## TASK PROMPT
Quote the whole listing word for word, please.

┌──

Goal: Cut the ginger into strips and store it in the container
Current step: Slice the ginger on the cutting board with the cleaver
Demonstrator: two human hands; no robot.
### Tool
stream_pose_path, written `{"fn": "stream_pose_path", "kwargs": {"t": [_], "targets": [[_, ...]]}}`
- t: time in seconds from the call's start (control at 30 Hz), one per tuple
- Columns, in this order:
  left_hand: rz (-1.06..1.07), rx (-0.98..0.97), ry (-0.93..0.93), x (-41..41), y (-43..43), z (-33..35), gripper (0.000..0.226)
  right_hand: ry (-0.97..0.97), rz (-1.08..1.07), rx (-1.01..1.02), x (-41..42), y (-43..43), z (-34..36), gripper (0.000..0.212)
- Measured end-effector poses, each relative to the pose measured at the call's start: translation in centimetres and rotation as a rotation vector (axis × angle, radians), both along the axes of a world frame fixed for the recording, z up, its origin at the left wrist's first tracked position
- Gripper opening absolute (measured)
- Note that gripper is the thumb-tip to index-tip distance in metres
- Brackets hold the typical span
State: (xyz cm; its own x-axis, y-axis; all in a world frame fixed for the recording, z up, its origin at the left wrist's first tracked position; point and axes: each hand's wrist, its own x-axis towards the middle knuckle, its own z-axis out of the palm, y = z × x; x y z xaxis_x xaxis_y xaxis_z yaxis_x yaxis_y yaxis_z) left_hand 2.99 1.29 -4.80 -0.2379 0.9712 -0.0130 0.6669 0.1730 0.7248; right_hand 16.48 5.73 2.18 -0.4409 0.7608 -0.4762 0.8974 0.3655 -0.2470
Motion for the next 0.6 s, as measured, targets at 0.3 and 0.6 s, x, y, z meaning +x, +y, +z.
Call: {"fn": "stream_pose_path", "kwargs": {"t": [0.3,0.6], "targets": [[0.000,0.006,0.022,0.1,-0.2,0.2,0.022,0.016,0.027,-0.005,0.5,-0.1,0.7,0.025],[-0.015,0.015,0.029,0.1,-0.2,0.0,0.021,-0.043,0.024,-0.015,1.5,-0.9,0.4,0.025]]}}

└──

## TASK OUTPUT
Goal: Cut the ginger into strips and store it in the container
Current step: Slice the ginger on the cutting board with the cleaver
Demonstrator: two human hands; no robot.
### Tool
stream_pose_path, written `{"fn": "stream_pose_path", "kwargs": {"t": [_], "targets": [[_, ...]]}}`
- t: time in seconds from the call's start (control at 30 Hz), one per tuple
- Columns, in this order:
  left_hand: rz (-1.06..1.07), rx (-0.98..0.97), ry (-0.93..0.93), x (-41..41), y (-43..43), z (-33..35), gripper (0.000..0.226)
  right_hand: ry (-0.97..0.97), rz (-1.08..1.07), rx (-1.01..1.02), x (-41..42), y (-43..43), z (-34..36), gripper (0.000..0.212)
- Measured end-effector poses, each relative to the pose measured at the call's start: translation in centimetres and rotation as a rotation vector (axis × angle, radians), both along the axes of a world frame fixed for the recording, z up, its origin at the left wrist's first tracked position
- Gripper opening absolute (measured)
- Note that gripper is the thumb-tip to index-tip distance in metres
- Brackets hold the typical span
State: (xyz cm; its own x-axis, y-axis; all in a world frame fixed for the recording, z up, its origin at the left wrist's first tracked position; point and axes: each hand's wrist, its own x-axis towards the middle knuckle, its own z-axis out of the palm, y = z × x; x y z xaxis_x xaxis_y xaxis_z yaxis_x yaxis_y yaxis_z) left_hand 2.99 1.29 -4.80 -0.2379 0.9712 -0.0130 0.6669 0.1730 0.7248; right_hand 16.48 5.73 2.18 -0.4409 0.7608 -0.4762 0.8974 0.3655 -0.2470
Motion for the next 0.6 s, as measured, targets at 0.3 and 0.6 s, x, y, z meaning +x, +y, +z.
Call: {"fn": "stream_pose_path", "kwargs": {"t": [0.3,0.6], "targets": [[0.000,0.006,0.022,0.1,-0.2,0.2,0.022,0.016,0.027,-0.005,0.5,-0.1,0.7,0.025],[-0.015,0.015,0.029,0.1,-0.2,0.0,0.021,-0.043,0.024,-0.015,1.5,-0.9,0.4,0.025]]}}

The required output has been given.